E le immagini della settimana appena scorsa lo confermano.
Gente che si accapiglia, si spintona, si lancia nelle ceste per accappararsi scarpe dalle fantasie orripilanti in spregio a tutte le misure di distanziamento previste da tutti gli ultimi dpcm, acquistate ad un prezzo irrisorio per poi rivenderle ad amatori su internet con un prezzo maggiorato fino al 200%. Possibile? Possibile si perché è realmente accaduto…allora nero o non nero l’Italia non é trasparente per nulla sulle reali condizioni economiche dei cittadini, e l’evasione e il lavoro nero che restano sempre temi di grande attualità sono, purtroppo, quasi sempre, gli ultimi ad essere presi in considerazione dall’agenda politica.

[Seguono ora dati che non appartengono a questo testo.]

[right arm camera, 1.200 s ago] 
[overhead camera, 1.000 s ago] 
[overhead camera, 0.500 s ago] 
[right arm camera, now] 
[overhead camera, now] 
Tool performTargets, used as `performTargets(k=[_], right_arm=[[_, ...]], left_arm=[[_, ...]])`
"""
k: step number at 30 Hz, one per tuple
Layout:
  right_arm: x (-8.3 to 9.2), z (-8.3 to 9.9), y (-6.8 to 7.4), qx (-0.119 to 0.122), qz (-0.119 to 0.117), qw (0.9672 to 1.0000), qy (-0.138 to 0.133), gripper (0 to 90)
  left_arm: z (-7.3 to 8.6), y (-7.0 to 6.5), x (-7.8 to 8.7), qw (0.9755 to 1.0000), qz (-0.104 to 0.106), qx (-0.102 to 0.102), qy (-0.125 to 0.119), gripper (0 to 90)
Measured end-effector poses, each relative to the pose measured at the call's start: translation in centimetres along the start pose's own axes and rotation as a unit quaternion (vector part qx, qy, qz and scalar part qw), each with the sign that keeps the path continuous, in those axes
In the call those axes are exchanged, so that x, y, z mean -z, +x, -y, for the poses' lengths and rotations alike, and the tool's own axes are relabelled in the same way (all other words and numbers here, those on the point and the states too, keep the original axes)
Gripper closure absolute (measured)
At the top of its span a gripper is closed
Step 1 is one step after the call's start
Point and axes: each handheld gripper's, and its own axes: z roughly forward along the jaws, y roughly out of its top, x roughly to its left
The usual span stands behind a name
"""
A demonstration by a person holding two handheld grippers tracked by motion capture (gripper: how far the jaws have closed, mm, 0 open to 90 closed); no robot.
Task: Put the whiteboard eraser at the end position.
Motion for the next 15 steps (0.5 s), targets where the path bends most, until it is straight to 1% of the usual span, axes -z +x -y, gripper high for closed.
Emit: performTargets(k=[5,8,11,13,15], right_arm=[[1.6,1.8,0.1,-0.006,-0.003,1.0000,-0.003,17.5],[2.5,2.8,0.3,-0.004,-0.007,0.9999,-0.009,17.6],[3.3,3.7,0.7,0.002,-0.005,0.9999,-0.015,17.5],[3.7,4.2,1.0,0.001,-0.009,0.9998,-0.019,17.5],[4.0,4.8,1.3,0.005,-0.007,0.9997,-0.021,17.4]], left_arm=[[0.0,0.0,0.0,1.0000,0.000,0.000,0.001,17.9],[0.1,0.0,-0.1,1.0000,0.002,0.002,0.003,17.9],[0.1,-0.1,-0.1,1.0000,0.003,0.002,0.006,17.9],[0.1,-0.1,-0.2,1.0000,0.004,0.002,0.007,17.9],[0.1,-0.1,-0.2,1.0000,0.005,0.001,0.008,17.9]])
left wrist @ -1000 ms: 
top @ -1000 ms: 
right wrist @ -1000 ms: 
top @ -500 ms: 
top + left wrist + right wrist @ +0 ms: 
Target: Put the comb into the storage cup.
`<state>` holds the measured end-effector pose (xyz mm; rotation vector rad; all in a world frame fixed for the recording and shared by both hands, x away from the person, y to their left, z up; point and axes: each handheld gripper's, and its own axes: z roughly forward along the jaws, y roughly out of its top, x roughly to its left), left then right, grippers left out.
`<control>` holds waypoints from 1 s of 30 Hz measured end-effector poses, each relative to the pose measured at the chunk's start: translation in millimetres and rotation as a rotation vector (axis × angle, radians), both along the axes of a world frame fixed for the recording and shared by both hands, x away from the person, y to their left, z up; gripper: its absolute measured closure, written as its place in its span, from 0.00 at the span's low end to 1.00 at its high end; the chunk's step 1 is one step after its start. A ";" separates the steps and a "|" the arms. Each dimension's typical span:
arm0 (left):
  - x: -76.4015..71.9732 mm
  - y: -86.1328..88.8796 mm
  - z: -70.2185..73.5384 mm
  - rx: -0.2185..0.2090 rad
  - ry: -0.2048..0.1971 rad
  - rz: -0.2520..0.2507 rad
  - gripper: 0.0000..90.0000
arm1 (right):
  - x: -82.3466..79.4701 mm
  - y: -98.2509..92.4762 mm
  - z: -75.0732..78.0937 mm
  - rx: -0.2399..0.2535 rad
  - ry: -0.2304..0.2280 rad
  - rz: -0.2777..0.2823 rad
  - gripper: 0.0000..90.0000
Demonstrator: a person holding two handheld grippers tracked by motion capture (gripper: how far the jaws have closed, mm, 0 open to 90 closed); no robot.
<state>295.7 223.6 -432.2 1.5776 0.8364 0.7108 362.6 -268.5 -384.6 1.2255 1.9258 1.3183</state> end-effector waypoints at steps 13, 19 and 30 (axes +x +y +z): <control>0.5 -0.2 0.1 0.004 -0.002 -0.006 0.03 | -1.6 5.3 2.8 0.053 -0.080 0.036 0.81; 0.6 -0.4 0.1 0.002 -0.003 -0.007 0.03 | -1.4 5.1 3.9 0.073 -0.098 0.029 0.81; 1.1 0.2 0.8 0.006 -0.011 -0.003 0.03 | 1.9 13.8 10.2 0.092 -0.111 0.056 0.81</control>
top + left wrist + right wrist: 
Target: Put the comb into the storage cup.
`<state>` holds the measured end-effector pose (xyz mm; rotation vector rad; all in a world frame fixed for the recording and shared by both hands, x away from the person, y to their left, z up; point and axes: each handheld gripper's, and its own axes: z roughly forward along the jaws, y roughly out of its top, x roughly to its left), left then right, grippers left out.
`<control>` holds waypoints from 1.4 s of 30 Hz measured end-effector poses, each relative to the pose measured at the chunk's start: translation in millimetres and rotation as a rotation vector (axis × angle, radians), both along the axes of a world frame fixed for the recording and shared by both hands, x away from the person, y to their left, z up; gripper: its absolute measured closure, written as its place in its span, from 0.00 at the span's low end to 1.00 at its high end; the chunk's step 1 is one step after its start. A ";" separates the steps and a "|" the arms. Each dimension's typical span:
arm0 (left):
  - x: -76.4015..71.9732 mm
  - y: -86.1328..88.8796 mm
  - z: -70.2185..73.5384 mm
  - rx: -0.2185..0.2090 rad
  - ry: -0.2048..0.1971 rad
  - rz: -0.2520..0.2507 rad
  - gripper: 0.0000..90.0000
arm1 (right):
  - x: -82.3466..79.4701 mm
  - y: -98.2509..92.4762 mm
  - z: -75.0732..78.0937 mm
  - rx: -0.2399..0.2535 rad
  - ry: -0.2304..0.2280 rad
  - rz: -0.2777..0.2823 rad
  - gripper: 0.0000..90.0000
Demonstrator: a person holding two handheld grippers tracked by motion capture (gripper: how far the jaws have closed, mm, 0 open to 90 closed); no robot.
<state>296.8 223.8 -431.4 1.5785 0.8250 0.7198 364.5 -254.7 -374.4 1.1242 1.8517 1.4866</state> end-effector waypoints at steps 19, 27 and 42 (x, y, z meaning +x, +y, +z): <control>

Se si pensa che la Guardia di Finanza, in una retata di verifiche sulle dichiarazioni isee effettuate per ricevere il bonus spesa da covid-19, ha stanato tanti imbroglioni e falsi dati dichiarati.
In un caso, addirittura, una signora per percepire la somma di circa 100 euro mensili per la spesa ha dichiarato un isee di 5.000 euro a fronte di una rendita depositata su conto corrente di 350 mila euro in barba alla vera povertà…follia? O premeditata spregiudicatezza?
Ma a Napoli é successo ancora di più.
File e file di gente in coda in un noto grosso rivenditore di articoli tecnologici per acquistare la play station 5 al modesto costo di più di € 600,00…e non solo fisicamente, l’assedio al grossista é arrivato anche via web, paralizzando del tutto il suo sito per inserire le prenotazioni e procedere all’acquisto on line.
In tanti tra i presenti hanno dovuto rinunciare all’acquisto per esaurimento scorte quasi istantaneo.
La perplessità é duplice: in questo momento in cui in molti si disperano (e tra i molti purtroppo c’è da scommetterci ci sia qualcuno che si lamenta di non arrivare a fine mese!) per le proprie precarie condizioni economiche si riescono a racimolare a cuor leggero tali cifre considerevoli per acquistare beni di assoluta futilità e di indubbia utilità ai fini della sopravvivenza di una famiglia; in secondo luogo, dov’erano i controlli? Com’è stato possibile assistere a forme di assembramento gratuite e incontrollate? In zona rossa per di più???
Come sempre, la potenza di certi colossi e di logiche commerciali spregiudicate virano scelte di acquisto del pubblico di un certo tipo anche in momenti complessi come quello attuale.
E lo stesso vergognoso comportamento lo abbiamo rivisto poche ore dopo per la rincorsa all’acquisto dell’iphone 12 al costo “irrisorio” di 1.200 euro con file incredibili che hanno paralizzato lo store del Vomero.
Come sia possibile tutto ciò?
Una Napoli divisa nel suo ventre tra chi vive nel suo benessere, noncurante del momento, magari piangendo fame e povertà, nonché ingiustizia sociale per le decisioni e restrizioni governative, che però non rinuncia al velleitario più velleitario possibile e una Napoli, sofferente, silenziosa, disperata, esasperata, chusa tra le proprie mura in attesa di un tampone, ad assistere un proprio caro, in preda al panico per aver scoperto la propria positività al virus, costretta a lunghe logoranti code fuori dagli ospedali della città per avere assistenza, per avere una bombola di ossigeno – divenuto bene prezioso ben oltre l’immaginabile – per sopravvivere alle crisi respiratorie, per salvarsi, ligia al dovere e al rispetto scrupoloso delle regole che assiste inerme e inerte a tale scempio!